The U.S. Supreme Court on Tuesday ended a nearly five-year effort by a coalition of lawyers, human rights workers, media organizations and others to challenge the constitutionality of the nation's major federal surveillance law.
In a 5-4 decision in Clapper v. Amnesty International USA, the justices ruled that the coalition, represented by the American Civil Liberties Union, did not have standing to bring the lawsuit.
The coalition filed its lawsuit on the day that Congress enacted the Foreign Intelligence Surveillance Amendments Act of 2008. The suit charged that the act violated the plaintiffs' free speech and privacy rights as well as the Constitution's separation of powers. The U.S. Court of Appeals for the Second Circuit had held that the lawsuit could go forward.
The 2008 act expanded the government's authority to use electronic surveillance. It allows the attorney general and director of national intelligence to authorize jointly the "targeting of [non-United States] persons reasonably believed to be located outside the United States" for a period of up to one year to acquire "foreign intelligence information."
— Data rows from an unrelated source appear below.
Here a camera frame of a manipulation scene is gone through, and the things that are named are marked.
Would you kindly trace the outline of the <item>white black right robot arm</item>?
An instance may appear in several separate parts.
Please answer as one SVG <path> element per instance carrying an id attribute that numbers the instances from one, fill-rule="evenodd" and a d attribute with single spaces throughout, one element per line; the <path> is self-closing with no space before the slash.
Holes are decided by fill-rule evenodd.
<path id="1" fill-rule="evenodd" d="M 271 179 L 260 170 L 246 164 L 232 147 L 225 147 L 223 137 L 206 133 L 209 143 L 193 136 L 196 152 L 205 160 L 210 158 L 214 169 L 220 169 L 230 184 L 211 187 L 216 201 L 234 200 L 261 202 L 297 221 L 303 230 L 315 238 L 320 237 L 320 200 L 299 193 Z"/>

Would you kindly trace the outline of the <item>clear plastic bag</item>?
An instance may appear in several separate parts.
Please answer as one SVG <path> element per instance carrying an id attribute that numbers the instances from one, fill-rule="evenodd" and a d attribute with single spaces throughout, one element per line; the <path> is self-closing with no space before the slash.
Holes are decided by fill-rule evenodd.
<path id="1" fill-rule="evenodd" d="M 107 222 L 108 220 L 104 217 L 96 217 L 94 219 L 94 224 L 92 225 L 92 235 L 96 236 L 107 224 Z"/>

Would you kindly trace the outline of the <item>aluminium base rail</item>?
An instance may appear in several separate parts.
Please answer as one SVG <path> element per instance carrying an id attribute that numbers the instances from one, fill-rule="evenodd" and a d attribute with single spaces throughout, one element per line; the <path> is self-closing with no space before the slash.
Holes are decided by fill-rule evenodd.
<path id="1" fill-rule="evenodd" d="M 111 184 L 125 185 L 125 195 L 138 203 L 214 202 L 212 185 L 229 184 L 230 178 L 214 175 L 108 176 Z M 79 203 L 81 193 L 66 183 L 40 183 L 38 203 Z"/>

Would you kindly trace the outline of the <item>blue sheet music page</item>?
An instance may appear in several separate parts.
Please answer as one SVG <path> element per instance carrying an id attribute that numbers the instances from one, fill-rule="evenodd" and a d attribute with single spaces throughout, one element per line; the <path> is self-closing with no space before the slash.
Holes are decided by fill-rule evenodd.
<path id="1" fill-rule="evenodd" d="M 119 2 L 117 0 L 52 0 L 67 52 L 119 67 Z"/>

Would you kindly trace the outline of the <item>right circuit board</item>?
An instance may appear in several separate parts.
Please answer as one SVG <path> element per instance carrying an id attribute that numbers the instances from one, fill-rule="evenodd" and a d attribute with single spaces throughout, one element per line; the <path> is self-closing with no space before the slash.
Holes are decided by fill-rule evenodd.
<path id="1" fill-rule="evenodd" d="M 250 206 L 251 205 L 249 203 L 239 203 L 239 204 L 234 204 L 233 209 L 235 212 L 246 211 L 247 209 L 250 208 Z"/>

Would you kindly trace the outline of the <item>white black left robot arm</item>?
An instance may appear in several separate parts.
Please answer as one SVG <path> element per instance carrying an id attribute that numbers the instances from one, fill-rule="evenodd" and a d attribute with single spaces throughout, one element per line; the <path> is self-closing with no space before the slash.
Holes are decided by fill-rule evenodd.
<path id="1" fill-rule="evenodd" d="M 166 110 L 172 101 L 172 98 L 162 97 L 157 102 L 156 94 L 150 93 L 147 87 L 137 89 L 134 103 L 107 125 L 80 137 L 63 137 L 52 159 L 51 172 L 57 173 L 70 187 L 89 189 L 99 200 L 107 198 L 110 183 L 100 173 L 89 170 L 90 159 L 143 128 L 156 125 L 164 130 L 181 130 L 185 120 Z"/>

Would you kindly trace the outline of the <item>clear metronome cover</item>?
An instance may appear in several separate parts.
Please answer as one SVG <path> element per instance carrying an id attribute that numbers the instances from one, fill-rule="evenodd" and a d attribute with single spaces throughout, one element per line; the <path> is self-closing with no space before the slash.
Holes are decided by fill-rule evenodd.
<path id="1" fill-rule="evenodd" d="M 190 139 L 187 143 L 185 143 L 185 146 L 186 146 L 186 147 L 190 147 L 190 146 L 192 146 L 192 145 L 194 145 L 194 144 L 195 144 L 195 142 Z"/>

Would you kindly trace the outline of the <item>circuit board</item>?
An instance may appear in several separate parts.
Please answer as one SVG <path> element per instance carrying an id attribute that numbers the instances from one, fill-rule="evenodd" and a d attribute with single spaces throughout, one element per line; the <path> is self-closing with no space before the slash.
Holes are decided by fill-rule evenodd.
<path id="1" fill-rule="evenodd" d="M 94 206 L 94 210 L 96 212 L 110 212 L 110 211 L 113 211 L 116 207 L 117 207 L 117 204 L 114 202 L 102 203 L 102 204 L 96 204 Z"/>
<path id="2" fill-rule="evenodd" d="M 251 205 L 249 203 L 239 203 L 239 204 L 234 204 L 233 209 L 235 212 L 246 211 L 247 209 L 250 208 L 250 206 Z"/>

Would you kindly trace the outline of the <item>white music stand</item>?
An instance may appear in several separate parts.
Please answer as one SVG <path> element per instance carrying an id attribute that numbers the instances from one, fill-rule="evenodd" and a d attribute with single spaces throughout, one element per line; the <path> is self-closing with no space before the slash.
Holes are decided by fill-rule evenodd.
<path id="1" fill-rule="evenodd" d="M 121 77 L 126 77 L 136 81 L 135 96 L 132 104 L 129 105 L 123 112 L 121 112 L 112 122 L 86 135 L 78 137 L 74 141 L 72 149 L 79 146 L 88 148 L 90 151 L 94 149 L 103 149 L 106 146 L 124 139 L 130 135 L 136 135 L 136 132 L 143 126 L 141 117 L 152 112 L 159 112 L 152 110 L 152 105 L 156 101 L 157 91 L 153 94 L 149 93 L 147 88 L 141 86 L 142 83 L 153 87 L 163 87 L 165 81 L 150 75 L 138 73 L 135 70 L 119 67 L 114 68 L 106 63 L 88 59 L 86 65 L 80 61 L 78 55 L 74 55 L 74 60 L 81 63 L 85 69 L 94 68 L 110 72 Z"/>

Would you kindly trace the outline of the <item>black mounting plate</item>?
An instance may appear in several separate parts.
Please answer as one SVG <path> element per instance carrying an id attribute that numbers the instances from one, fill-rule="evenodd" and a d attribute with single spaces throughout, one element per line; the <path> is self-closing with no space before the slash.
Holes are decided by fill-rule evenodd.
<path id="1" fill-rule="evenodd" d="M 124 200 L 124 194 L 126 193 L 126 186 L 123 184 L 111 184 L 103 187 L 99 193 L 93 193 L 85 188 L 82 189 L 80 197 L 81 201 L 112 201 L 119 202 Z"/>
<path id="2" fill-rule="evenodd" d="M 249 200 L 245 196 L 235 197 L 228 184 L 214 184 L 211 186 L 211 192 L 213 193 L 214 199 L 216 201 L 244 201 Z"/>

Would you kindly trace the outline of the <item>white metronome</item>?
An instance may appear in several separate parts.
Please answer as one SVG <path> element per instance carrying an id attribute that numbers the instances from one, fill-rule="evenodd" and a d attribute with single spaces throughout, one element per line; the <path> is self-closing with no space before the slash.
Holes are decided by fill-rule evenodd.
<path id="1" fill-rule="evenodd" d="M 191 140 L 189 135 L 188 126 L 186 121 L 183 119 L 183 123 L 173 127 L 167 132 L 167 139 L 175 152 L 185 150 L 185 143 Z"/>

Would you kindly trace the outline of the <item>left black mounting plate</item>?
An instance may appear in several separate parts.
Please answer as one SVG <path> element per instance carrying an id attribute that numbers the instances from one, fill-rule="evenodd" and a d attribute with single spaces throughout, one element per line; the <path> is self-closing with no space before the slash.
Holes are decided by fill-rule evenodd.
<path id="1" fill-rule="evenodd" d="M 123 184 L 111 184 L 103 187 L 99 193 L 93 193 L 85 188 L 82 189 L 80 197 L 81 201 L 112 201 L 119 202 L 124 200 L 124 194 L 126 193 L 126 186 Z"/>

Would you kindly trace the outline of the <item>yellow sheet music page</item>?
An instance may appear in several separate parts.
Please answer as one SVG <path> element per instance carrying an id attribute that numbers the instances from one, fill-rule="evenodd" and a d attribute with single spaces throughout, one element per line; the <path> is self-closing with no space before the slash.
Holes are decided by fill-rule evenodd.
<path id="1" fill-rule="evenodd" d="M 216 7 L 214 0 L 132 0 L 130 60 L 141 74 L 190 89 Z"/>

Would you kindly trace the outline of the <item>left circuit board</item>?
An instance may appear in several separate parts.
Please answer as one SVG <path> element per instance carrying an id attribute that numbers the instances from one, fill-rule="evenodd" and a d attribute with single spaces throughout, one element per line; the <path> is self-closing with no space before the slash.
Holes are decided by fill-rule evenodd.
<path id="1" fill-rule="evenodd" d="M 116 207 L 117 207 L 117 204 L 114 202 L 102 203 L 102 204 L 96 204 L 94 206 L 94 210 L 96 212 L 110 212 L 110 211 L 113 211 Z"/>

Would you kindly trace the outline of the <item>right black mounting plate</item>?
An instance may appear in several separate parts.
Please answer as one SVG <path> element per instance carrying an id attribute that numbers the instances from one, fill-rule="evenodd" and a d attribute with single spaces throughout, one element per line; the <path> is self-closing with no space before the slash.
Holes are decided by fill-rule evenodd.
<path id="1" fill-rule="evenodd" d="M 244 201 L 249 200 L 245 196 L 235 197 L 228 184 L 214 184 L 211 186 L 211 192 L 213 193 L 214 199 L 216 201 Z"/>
The amendments specify that the surveillance may not intentionally target an Americanwhether that person is known to be in the United States or is reasonably believed to be outside the United Statesand may not target a person outside the United States "if the purpose is to target a particular, known person reasonably believed to be in the United States."
The amendments also require that the surveillance be conducted consistent with the Fourth Amendment. No individualized suspicion or probable cause addressing each target is required. Instead, the Foreign Intelligence Surveillance Court (FISA Court) may approve certifications by the attorney general and the director that identify categories of foreign intelligence targets.
During arguments before the justices last October, the ACLU's Jameel Jaffer said his clients engage in sensitive communications with likely targets of the act's surveillance. For example, some of his client-lawyers represent Guantánamo Bay, Cuba, detainees. A number of them already have taken sometimes costly and burdensome steps in an attempt to protect their communications. Those costs, Jaffer argued, are sufficient to establish standing to sue.
The requirements for Article III standing are an injury that is concrete, particularized, actual or imminent; redressable by a court; and fairly traceable to the challenged action.
In his majority opinion for the Court, Justice Samuel Alito Jr. called "too speculative" the coalition's theory that there was a reasonable likelihood that its members' communications would be acquired under the act at some point in the future. And even if they could demonstrate that the injury is "certainly impending," he wrote, "They still would not be able to establish that this injury is fairly traceable" to the act.
The majority also rejected the coalition's alternative theory of standing: that they are suffering present injury because the risk of surveillance already has forced them to take costly steps to protect the confidentiality of their communications.